We downsized.  We moved.  We evaluated our life and goals and the reality of the situation.  What all this introspection brought us was actually pretty awesome.  I saw full well that my life had fallen apart because it had to.  It needed to so it could come back together in a new and different way.  We had to break out of old patterns and beliefs and shed what didn’t serve us.  As we moved to an adorable new town, we found that we quite naturally fell deeply in love with it.  As an added bonus, my husband’s commute dropped from more than an hour to less than ten minutes.

While we left a lot of the past behind, it turned out that Art decided to stick with me.  And this time, when it came knocking, I was able to answer without preconceived ideas of how things needed to be.  And what it had in store for me was completely different from what I would have imagined for myself.

Through random happenstance, a publisher happened across some mandalas that I had drawn years ago.  They wanted to know if I would be interested in drawing an entire coloring book full of them.  The answer, of course, was “YES!”  Remember back when I shared that my favorite pastime as a child revolved around coloring books and Spirographs?  Someone literally offered me the opportunity to combine those things—and I can’t believe I’m about to say this—but they offered me the opportunity to do so professionally.

Life Has Come Full Circle

Ups and downs.  Ins and outs.  Life has thrown some stuff my way.  You know what has always been there, though?

Art.

I thought I was giving up on my dreams.  I intended to be practical and was likely also suffering from an overwhelming fear of failure.

Guess what?  I failed anyway.  Or, so I thought.  From the outside, it certainly looked like it.  What I understand now, though, is that while I felt like I was watching my life vanish before my eyes, I was really watching a new one emerge.  I went with it, and I was astonished once I was able to take a step back and realize what a full-circle time this is.  I am doing Art—Real Art—and I’m even making a living at it.  That roller coaster of jobs, skills, and experiences have all come together in ways I couldn’t have anticipated.  I have been unconventionally prepared to be right where I am.

I am a professional artist.  That is amazing to say.  Better yet, I am a professional artist who knows how to market myself, to build a following, and to keep the business aspects of it all on track.  I have learned to manage my time and my money.  And I basically get paid to color and draw mandalas…You know, those things that look a whole lot like Spirographs.

 

Note: This post took me days and days to write, and then I almost threw it out because it was pretty much atrocious.
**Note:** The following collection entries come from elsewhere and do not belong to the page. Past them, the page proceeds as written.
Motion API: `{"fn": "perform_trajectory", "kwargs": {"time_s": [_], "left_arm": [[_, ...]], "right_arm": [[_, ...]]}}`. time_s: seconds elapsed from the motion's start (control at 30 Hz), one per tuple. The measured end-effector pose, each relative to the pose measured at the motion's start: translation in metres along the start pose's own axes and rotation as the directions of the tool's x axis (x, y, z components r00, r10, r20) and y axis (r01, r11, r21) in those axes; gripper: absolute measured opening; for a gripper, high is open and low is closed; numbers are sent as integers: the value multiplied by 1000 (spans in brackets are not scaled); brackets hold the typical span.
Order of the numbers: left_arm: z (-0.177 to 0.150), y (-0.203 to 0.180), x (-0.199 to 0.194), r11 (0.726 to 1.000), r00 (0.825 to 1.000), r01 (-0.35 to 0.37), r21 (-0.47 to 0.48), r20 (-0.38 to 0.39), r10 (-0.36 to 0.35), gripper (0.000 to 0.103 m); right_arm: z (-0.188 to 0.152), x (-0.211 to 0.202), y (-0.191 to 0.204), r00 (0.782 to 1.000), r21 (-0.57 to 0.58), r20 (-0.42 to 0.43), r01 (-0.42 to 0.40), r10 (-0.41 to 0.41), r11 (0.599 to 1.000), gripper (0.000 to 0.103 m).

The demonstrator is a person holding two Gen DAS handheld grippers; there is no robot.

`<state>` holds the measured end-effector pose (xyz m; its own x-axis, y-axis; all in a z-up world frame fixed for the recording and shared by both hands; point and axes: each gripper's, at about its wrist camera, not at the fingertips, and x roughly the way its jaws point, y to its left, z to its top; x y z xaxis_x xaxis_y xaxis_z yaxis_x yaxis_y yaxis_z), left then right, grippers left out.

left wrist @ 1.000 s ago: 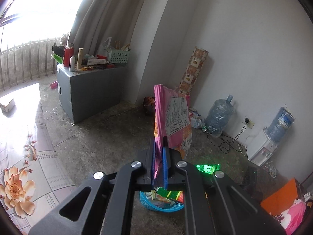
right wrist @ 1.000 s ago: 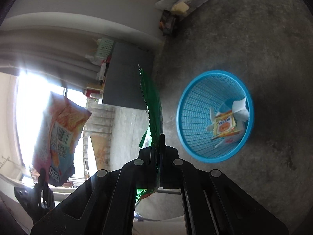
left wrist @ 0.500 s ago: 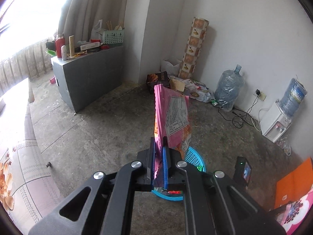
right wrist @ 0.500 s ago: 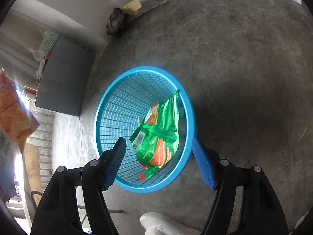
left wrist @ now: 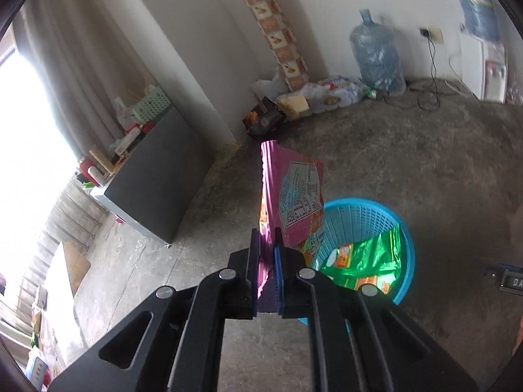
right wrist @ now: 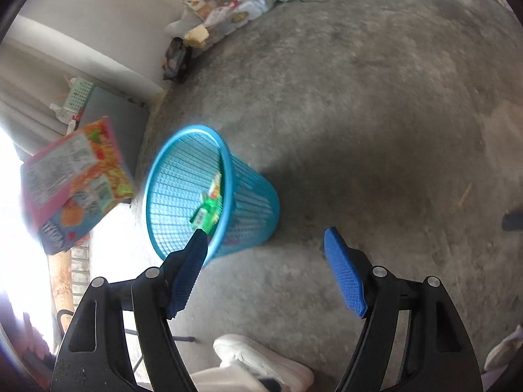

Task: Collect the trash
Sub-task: 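Open the right gripper over the wastebasket while the left gripper releases the pink bag, then move both tools back from the wastebasket toward the table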

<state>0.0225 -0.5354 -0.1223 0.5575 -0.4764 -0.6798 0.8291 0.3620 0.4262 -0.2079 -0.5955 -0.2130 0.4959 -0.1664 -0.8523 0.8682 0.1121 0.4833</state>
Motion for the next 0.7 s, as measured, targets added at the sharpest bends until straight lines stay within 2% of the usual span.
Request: {"fn": "perform_trajectory", "kwargs": {"time_s": [0.07,0.13,0.2,0.27,0.3,0.33,0.47,0.6,0.7], "left_arm": [[-7,-19,22,993,990,122,7,-71,-121,12],[-19,-38,44,988,972,149,44,-188,-138,34],[-29,-42,54,988,954,152,39,-269,-136,42],[-33,-32,47,985,952,173,-22,-254,-172,53],[-33,-25,41,985,956,168,-49,-237,-175,64],[-33,-18,34,985,961,153,-74,-223,-166,69],[-24,20,5,968,965,131,-215,-196,-174,74],[-18,62,-34,914,966,163,-371,-128,-224,78],[-16,86,-67,883,967,200,-426,-62,-248,81]], "right_arm": [[-8,5,-8,999,12,-28,17,-16,1000,70],[-14,7,-13,998,35,-55,19,-18,999,70],[-18,7,-19,997,55,-73,4,0,999,70],[-21,5,-20,997,58,-77,0,4,998,70],[-22,5,-19,997,56,-79,-1,5,998,70],[-25,6,-18,997,54,-82,-1,5,999,70],[-30,2,-7,996,31,-85,-13,15,999,70],[-34,-13,9,997,-20,-60,-42,41,999,70],[-36,-27,29,997,-82,-28,-73,71,994,70]]}}
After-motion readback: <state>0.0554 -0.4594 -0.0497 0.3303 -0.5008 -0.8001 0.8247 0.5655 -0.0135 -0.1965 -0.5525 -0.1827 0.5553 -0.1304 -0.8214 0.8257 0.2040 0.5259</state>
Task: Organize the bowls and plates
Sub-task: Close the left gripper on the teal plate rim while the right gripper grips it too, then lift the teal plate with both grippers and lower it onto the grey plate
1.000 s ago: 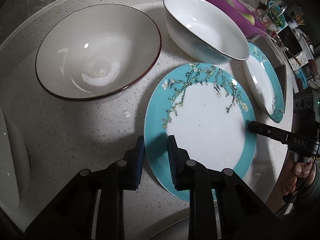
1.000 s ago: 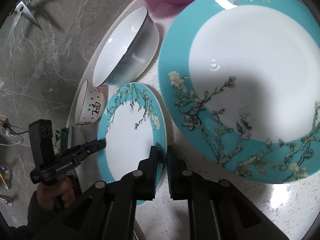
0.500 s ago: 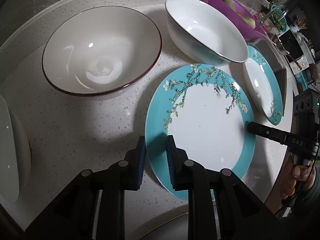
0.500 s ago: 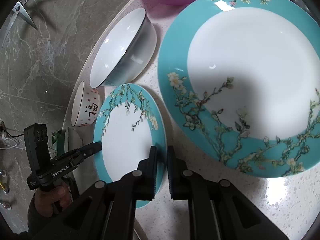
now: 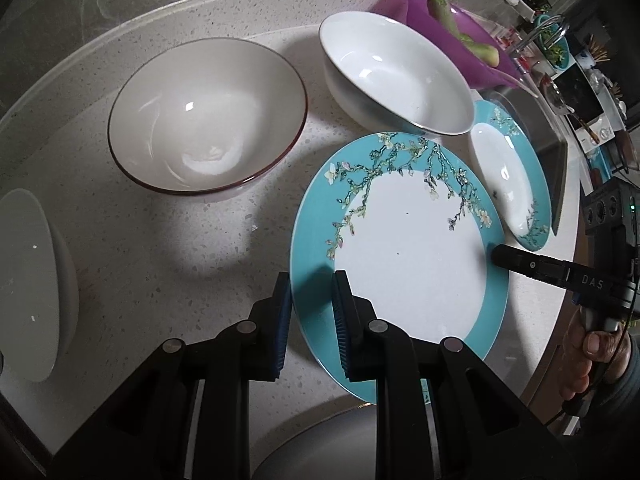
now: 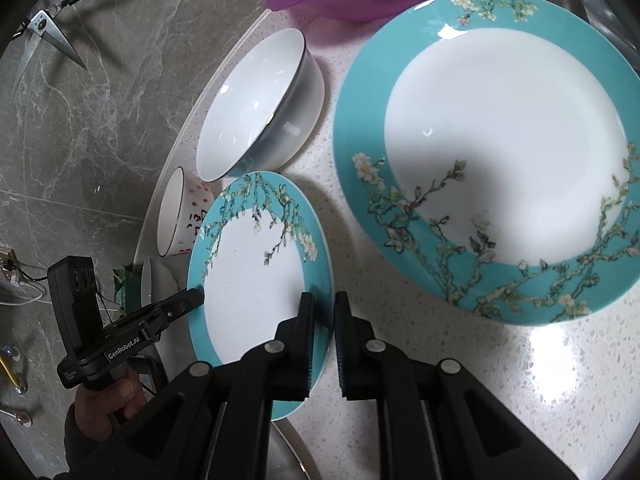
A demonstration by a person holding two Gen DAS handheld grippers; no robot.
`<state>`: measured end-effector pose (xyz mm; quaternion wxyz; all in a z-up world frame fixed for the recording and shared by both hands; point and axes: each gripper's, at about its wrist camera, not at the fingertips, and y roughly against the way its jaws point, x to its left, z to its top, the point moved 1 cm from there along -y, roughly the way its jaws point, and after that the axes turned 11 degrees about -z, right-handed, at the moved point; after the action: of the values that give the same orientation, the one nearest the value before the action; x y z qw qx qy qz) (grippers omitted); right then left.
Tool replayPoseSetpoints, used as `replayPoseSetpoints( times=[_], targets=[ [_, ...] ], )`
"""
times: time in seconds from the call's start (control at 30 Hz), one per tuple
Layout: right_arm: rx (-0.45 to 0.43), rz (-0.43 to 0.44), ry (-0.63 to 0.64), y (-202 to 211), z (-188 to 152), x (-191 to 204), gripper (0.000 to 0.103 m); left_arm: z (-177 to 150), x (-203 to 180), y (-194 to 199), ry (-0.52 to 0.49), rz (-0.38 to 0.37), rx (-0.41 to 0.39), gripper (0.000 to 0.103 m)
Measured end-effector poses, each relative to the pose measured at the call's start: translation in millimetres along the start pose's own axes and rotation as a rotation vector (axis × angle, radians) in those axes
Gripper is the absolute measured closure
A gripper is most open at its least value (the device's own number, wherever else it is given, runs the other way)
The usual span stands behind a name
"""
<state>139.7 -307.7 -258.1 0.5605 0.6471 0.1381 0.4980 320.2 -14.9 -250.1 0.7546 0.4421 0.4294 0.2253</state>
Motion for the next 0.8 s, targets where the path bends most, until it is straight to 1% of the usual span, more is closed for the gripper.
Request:
replayPoseSetpoints(
  times=[0.27,0.4,0.53,0.8],
  targets=[
    [-0.015,0.013,0.019,15.7,-8.4,11.7,0.091,-16.8,-8.2,28.5,-0.002,0.002,-0.027,0.085],
    [-0.02,0.025,0.032,24.3,-16.3,18.5,0.091,-34.2,-12.5,48.5,0.002,-0.001,-0.047,0.085],
    [-0.019,0.032,0.055,32.5,-28.6,28.3,0.091,-58.7,-17.9,68.4,0.005,0.003,-0.064,0.085],
    [0.013,0.031,0.122,35.6,-65.8,53.1,0.091,-128.6,-8.2,101.4,0.042,0.012,-0.083,0.085]
  ],
)
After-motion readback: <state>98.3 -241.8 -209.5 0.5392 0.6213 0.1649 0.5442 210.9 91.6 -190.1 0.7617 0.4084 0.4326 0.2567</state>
My long time dear friend Lorna Doone Brewer took pity upon my soul and rewrote this for me so that it became fit for human consumption. I’ve hired her many times in the past to write for me, and she would be the first person I would hire if I needed a writer again. So if you need a writer, Lorna is THE SHIT. As in, good shit, ya know?

About author View all posts Author website

Wendy

I'm getting back to my blogging roots on WendyPiersall.com: writing about life, art, business, publishing, and following your heart. I'm here to inspire, encourage, and share my journey. I hope my art and writing makes your journey better, too.

7 CommentsLeave a comment

  • Hi Wendy! Wow. That was a lot that you went through. I guess I’ve mostly seen the upswing from eMoms at Home to Sparkplugging. And then there seemed to be a dip where you weren’t sure about the future of Sparkplugging. And then you seemed to be doing well and pretty happy with Woo Jr. but from that point on you sort of dropped out of the bloggosphere. I sure didn’t know all the crazy roller coaster rides since then!

    Certainly not to the degree of what you went through, but I started out as a software developer for feature phones. And when the recession hit, compounded by the arrival of smart phones, the whole platform dried up. But that means I started learning to develop on the iPhone, which, turned out to be a great industry to be in at the moment. So I’ve come to expect to throw away a good chunk of what I know every few years. Enjoy it while it lasts, and when whatever it is runs its course, I’ll go learn something else new.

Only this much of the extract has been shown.